PROBLEM DESCRIPTION ▸ Every line below needs to be transcribed without alteration, and no image may be carried over.

DATASET CONTENT ▸
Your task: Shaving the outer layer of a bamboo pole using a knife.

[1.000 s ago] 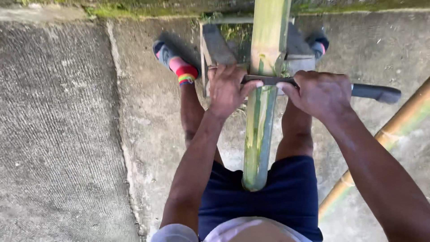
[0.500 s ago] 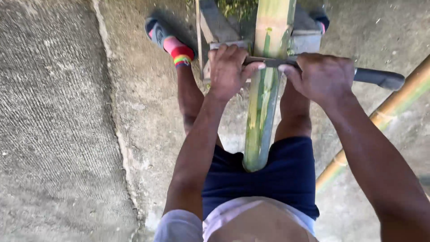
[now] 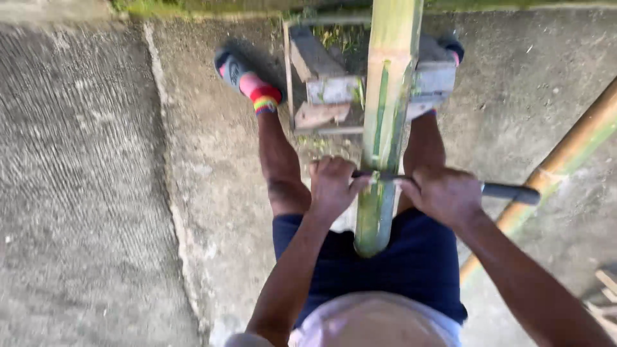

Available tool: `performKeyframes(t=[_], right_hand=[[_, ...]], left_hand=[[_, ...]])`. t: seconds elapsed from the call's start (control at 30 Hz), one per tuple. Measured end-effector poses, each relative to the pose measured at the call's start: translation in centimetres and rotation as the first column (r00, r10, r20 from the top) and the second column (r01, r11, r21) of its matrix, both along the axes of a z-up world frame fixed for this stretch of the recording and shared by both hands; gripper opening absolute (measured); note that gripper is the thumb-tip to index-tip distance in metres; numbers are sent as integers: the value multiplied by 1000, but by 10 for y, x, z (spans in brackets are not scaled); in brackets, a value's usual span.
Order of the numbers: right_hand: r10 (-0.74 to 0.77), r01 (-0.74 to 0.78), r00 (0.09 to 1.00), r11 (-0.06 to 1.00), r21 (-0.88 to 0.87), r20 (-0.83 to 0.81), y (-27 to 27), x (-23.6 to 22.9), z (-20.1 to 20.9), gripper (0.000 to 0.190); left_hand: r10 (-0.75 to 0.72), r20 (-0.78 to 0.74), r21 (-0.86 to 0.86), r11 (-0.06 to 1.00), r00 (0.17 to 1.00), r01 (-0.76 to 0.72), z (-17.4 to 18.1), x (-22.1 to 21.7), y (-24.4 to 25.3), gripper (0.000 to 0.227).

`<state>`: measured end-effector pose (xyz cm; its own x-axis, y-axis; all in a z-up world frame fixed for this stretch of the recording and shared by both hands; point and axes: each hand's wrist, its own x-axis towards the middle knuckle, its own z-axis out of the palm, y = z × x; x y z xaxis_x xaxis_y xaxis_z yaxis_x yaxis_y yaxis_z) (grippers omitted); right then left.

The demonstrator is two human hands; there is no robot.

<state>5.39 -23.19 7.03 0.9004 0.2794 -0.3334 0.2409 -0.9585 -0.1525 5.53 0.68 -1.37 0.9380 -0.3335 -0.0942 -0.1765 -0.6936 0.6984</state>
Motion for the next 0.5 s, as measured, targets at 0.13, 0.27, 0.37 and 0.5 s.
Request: performKeyframes(t=[0.13, 0.27, 0.37, 0.5], right_hand=[[-6, 7, 1000, 1000, 19, -11, -5, -63, -20, 48], [-12, -4, 987, 995, 100, 160, -33, -9, -40, 59], [25, -53, 958, 994, 91, 286, -58, 74, -57, 63], [5, -69, 904, 989, 133, 427, -71, 155, -70, 64]], left_hand=[[51, -4, 3, 999, 999, -51, 1, -65, 2, 49], [1, 146, 66, 998, 989, -11, -4, 3, -16, 47], [25, 280, 31, 999, 960, -35, 0, 101, -34, 43], [-27, 405, 84, 996, 914, -8, 7, 198, -42, 44]])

SOLVED PROBLEM ▸
Your task: Shaving the outer layer of a bamboo pole using a knife.

[1.000 s ago] 
[0.500 s ago] 
[now] 

Available tool: `performKeyframes(t=[_], right_hand=[[_, ...]], left_hand=[[_, ...]])`. t: seconds elapsed from the call's start (control at 30 Hz), one per tuple. Measured end-effector poses, each relative to the pose measured at the call's start: translation in centimetres and rotation as the first column (r00, r10, r20 from the top) and the second column (r01, r11, r21) of its matrix, both along the axes of a z-up world frame fixed for this stretch of the recording and shared by both hands; gripper opening absolute (measured); note that gripper is the thumb-tip to index-tip distance in metres; numbers are sent as integers: the value multiplied by 1000, but by 10 for y, x, z (spans in brackets are not scaled); in brackets, a value's usual span.
Order of the numbers: right_hand: r10 (-0.74 to 0.77), r01 (-0.74 to 0.78), r00 (0.09 to 1.00), r11 (-0.06 to 1.00), r21 (-0.88 to 0.87), r20 (-0.83 to 0.81), y (-27 to 27), x (-23.6 to 22.9), z (-20.1 to 20.9), gripper (0.000 to 0.190); left_hand: r10 (-0.75 to 0.72), r20 (-0.78 to 0.74), r21 (-0.86 to 0.86), r11 (-0.06 to 1.00), r00 (0.17 to 1.00), r01 (-0.76 to 0.72), z (-17.4 to 18.1), x (-22.1 to 21.7), y (-24.4 to 25.3), gripper (0.000 to 0.227).

`<state>`: measured end-effector pose (xyz cm; its own x-axis, y-axis; all in a z-up world frame fixed for this stretch of the recording and shared by both hands; point and axes: each hand's wrist, its own x-axis towards the middle knuckle, its own z-axis out of the palm, y = z × x; x y z xaxis_x xaxis_y xaxis_z yaxis_x yaxis_y yaxis_z) (grippers omitted); right then left.

The demonstrator is two human hands; there is no robot.

<state>5.39 -23.19 7.03 0.9004 0.2794 -0.3334 0.2409 -0.9585 -0.1525 5.53 0.68 -1.37 0.9380 -0.3335 -0.0942 -0.1765 -0.6936 0.6984</state>
Motion for the next 0.5 s, as measured, targets at 0.13, 0.27, 0.37 and 0.5 s.
Request: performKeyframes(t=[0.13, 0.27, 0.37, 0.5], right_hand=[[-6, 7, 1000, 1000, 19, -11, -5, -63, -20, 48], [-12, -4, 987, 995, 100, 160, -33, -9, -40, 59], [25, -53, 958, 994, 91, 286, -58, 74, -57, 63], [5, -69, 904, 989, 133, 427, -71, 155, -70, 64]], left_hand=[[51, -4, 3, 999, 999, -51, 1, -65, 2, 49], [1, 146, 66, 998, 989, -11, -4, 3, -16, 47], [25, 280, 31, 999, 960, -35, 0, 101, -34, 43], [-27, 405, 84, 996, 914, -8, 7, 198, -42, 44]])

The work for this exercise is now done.